Anno and Tomashefski  in one of the early studies reported impairment of respiratory function in PTB patients. There was an increase in the residual volume (RV), RV/total lung capacity ratio, and a reduction in the maximal breathing capacity in a selected group of TB patients.
Obstructive is the most common abnormality documented in posttuberculosis cases?
In spirometry assessment in symptomatic and asymptomatic cases, obstructive pattern is documented in 210 cases and 160 cases, respectively (P< 0.00001). Overall prevalence of obstructive spirometry pattern in symptomatic and asymptomatic cases was 42% and 32%, respectively (P< 0.0001). The multicenter population-based PLATINO study  also evaluated the relationship between past history of TB and development of airflow obstruction in five Latin American countries. The overall prevalence of airflow obstruction was 30.7% among those with a history of TB.
Gaensler and Lindgren  in their study reported evidence of airflow obstruction in 61% TB patients. In a cross-sectional study performed in Chicago Municipal TB Sanatorium by Snider et al. reported airflow obstruction in 23% patients.
Indian studies by, Brashier et al. reported a 46% prevalence of airflow obstruction and the prevalence increased with the duration after treatment completion. In the Gothi et al. series, obliterative bronchiolitis was the cause of chronic airflow obstruction in 13% of patients and 78% of obliterative bronchiolitis was post-TB. Verma et al. reported a much lower prevalence of airflow obstruction. In fully treated PTB patients, obstructive spirometric pattern was seen in 15 (16.3%) patients and majority had irreversible airflow obstruction.
Baig et al. performed study in Pakistan and observed that 55.3% of treated PTB patients presenting with dyspnea and had an obstructive ventilatory defect. Study conducted by Patricio Jiménez et al. had also revealed that an obstructive pattern of pulmonary functional impairment following treated PTB was more common. In a larger study by Akkara et al., the authors found that, of 257 participants with cured PTB, 86.8% had spirometry readings consistent with obstructive airway disease, that is, FEV1:FVC <70%.
Di Naso et al. conducted a study in Brazilian population with severe obstructive pulmonary disease found that 15.7% of patients had PTB sequelae. Zhou et al. found a higher prevalence of obstructive disorders (68%) in previously treated TB cases.
Other important clinical intrusions observed in this study
Does past history of tuberculosis as independent risk factor for obstructive airway disease?
In the present study, spirometry assessment in symptomatic and asymptomatic cases, obstructive pattern, is documented in 210 cases and 160 cases, respectively (P< 0.00001).

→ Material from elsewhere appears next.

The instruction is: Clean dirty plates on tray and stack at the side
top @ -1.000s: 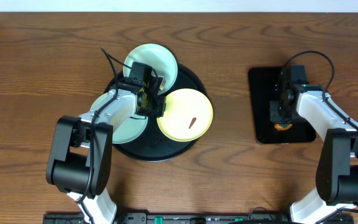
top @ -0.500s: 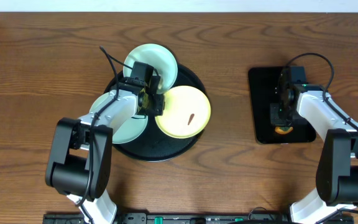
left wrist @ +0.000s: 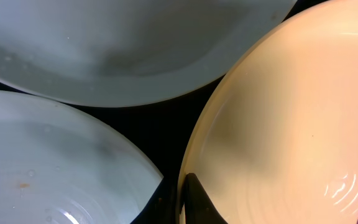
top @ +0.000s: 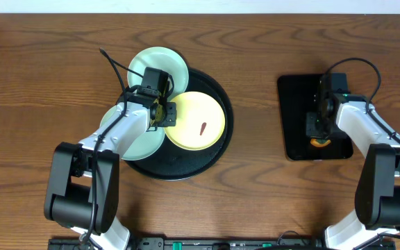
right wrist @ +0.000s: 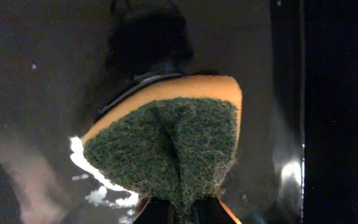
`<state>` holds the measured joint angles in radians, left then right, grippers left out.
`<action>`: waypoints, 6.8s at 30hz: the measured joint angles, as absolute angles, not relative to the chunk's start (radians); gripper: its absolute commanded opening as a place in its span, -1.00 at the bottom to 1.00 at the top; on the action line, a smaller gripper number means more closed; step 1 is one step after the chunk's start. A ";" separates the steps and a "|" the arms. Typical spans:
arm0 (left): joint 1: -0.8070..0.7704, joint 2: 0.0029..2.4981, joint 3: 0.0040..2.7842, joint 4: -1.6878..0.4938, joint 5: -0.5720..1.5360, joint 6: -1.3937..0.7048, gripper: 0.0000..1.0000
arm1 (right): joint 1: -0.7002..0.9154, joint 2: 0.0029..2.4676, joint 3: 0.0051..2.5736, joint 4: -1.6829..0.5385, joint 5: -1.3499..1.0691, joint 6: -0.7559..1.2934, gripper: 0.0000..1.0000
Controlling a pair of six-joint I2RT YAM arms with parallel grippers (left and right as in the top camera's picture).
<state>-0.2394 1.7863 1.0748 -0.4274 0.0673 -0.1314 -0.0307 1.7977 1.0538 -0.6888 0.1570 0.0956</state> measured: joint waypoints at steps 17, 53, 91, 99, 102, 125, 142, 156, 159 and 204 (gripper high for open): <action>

Allwood et al. in a systematic review assessed the relation between PTB and the development of chronic airflow obstruction. A total of 19 studies including 1 case series, 3 case–control studies, 4 cohort studies, 8 single-center cross-sectional studies, and 3 multicenter cross-sectional studies were eligible for final analysis. The authors confirmed a positive association between a past history of TB and the presence of chronic airflow obstruction.
Lam et al. in a population-based study involving Guangzhou Biobank Cohort reported a past history of TB as an independent predictor of airflow obstruction with odds ratio of 1.37 after adjusting sex, age, and smoking exposure. Lee and Chang  in a cross-sectional population-based study based on data from Second Korea National Health and Nutrition Examination Survey 2001, analyzed the effects of the previous TB on the risk of obstructive lung disease development.
Plit et al. and Chung et al. documented that PTB patients usually develop maximum loss of lung function within 6 months of the diagnosis of TB and it stabilizes 18 months after completion of treatment.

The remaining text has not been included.